Cette commotion, qui dut se transmettre au loin, détermina un commencement de sauve-qui-peut. Plusieurs s’élancèrent de l’un et l’autre côté de la route, essayant de fuir à travers champs. Mais la neige ennemie, l’implacable vierge, plus à craindre que tous les Allemands pour des hommes à bout de souffrances, les découragea bientôt.

Il y eut donc un de ces arrêts sinistres si fréquents où chacun faisait l’éternelle question : « Sommes-nous tournés ? » qui fut la grande anxiété militaire en ce temps-là et démoralisa si souvent les plus intrépides.

Station mortelle d’une demi-heure environ. Quelques mobiles délaissés de toute espérance essayèrent de se coucher dans la boue.

De l’extrémité de la queue de nos traînards accourut un chef plein de blasphèmes. Commandant, général ou larve d’empereur, on ne sut qui était ce personnage. Mais il prétendait qu’on marchât et s’efforçait, en effet, de pousser sur nous un amas confus d’escogriffes à cheval et de lourds fourgons.

Tumulte, clameurs, injures atroces, malédictions épouvantables, larges coups donnés dans l’ombre. La pesée à chaque instant se faisait plus écrasante. Était-il donc écrit sur le livre de tous les destins qu’on allait crever ainsi ?

Enfin, la marche en avant put recommencer. Un peu plus tard on arrivait à Montfort où grelottaient déjà huit ou dix mille hommes, et qu’il était urgent de dépasser. Je pus voir alors de mes yeux l’Obstacle inconnu.

Ainsi qu’un rocher qui partage les eaux d’un fleuve, sur la place de l’Église et dans l’axe précis de notre colonne, une humble charrette immobile, mais attelée d’un de ces petits ânes presque invisibles que Dieu semble avoir créés pour se consoler Lui-même de l’excessive majesté de son univers. Sur cette voiture, une torche allumée, une femme à genoux et un mort.

Rien, quoi ! ou presque rien, c’est-à-dire un peu moins que rien du tout. Mais cela suffisait pour trancher en deux la Déroute et pour faire hésiter un torrent qui aurait enfoncé le mur de la Chine.
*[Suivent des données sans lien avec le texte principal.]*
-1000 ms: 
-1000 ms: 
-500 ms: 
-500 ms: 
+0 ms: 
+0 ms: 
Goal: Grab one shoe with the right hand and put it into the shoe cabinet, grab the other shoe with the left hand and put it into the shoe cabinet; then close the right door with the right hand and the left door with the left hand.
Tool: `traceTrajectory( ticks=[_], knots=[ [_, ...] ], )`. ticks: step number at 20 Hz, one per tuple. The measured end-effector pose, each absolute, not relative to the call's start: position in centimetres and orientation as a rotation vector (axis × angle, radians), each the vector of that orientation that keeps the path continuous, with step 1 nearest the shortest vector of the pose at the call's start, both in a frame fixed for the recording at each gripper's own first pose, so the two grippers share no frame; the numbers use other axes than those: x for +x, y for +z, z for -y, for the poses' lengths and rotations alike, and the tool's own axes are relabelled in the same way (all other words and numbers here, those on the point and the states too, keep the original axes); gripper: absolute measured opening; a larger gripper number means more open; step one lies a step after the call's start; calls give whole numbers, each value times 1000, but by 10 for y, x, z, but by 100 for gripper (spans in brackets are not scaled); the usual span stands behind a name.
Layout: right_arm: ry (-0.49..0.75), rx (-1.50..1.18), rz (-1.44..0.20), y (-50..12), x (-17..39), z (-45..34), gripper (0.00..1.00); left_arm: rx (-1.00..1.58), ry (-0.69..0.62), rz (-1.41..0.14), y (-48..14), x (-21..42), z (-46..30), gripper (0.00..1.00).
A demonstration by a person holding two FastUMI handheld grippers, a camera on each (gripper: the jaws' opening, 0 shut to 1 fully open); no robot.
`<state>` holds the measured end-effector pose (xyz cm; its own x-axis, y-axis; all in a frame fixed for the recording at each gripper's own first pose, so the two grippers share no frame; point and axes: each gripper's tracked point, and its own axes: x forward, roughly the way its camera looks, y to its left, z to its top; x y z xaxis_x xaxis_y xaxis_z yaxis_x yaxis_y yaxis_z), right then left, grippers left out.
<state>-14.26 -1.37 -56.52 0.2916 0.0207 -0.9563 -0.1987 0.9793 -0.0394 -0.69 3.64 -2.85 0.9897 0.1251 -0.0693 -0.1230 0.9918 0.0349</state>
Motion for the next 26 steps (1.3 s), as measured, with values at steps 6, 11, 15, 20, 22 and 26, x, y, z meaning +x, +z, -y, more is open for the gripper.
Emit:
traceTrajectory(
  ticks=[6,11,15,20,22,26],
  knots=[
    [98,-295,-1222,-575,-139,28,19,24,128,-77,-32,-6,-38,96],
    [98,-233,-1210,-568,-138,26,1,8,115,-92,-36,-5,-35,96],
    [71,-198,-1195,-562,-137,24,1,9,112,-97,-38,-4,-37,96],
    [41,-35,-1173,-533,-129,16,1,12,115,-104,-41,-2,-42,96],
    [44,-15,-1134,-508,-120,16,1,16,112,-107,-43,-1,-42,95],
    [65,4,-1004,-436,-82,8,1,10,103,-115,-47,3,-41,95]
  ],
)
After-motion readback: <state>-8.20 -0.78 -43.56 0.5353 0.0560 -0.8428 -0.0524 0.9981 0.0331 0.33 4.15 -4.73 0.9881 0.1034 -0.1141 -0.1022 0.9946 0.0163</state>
La femme déchevelée, folle de son deuil, et qui nous parut être la France même, poussait des cris si surnaturels que les chevaux se cabraient, hennissant de peur, et que nous filions très doux, nous autres, les fiers garçons à la débandade, poil debout, entrailles tordues et nos cœurs battant à toute volée pour les funérailles de ce trépassé anonyme que les lamentations de sa mère ou de son amante faisaient aussi grand que Charlemagne !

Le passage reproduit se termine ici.